Well, you didn't paste any output from the .sh file, so one can only guess what it does.

As far as the trace file go, I would look for what is/was that shell script doing that it got stuck - what is it waiting for.


----------



## Seeker (Feb 15, 2011)

I've simplified *gui_logout.sh*, to just call one function which lists devices mounted by user. This script is being called when clicked on a button in *cairo-dock*.

I suspect a bug in *cairo-dock*, as the script always returns different output and especially at *grep* line, as I get random grep's exit codes (0, 2, 127).

If I execute *gui_logout.sh* directly in terminal, everything is same as expected, no matter how many time I execute it.
Here is a truss-ed trace.

Script stopped at half of execution in above example!

Is this a *cairo-dock* bug?


----------



## _martin (Mar 6, 2011)

> If I execute gui_logout.sh directly in terminal, everything is same as expected, no matter how many time I execute it.



I see you use fusefs - when do you use it - before or after X is started ? Even better - have you tested this script when fusefs was already used (i.e.
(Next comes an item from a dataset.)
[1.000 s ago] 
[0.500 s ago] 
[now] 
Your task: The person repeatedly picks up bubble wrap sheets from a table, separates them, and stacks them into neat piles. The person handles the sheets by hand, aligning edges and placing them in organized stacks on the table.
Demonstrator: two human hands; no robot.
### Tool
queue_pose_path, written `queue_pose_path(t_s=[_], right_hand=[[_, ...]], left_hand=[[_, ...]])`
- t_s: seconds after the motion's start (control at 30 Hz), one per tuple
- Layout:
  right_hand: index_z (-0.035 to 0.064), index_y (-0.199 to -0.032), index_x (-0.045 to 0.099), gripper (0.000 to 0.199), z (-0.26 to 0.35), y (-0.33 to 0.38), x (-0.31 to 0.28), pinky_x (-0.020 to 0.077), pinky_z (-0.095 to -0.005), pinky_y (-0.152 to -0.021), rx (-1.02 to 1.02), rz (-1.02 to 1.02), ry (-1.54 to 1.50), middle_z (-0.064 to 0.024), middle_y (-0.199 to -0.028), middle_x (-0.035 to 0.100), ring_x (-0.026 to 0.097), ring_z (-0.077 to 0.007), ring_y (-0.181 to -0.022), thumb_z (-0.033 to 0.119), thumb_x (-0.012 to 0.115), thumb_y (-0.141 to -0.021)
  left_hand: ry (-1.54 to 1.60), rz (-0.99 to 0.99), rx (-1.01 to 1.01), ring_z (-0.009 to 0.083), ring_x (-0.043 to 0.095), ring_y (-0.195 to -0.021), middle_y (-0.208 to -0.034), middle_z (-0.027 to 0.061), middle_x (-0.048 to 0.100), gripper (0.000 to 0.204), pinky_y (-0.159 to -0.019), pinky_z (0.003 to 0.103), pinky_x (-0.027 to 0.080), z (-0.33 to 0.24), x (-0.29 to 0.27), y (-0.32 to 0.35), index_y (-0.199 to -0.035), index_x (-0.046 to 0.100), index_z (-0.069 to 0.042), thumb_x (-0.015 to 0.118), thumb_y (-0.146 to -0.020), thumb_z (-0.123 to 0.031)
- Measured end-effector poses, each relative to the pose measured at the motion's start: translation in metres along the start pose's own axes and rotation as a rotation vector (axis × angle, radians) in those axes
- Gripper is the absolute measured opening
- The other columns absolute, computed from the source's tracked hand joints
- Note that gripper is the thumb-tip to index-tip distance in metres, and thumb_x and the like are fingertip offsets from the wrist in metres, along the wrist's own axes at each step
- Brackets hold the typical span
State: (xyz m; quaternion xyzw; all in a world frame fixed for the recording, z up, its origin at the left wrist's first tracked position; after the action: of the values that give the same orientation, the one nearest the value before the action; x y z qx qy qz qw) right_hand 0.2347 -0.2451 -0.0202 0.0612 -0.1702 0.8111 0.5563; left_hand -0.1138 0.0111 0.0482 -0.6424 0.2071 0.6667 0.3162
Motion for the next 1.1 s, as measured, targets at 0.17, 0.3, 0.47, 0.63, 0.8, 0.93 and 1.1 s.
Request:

FS was already mounted using fuse) ?

Maybe try using this script without fuse (to exclude this to be an issue).


----------



## Seeker (Mar 16, 2011)

I use it in all cases!

I've fixed it!
Problem was in grep's exit codes

My script uses grep, to get user's mount points and *relies on grep's exit code to be 0 on success*

However, when executing it through cairo's button, I get a *valid output from grep*, BUT with *exit codes like 2, 127 ...*
So valid output from grep is never taken into consideration.

Now I've rewritten my script, to rely on grep's output instead on it's exit codes and all is well now!

Duh!
Why no one told me this!


----------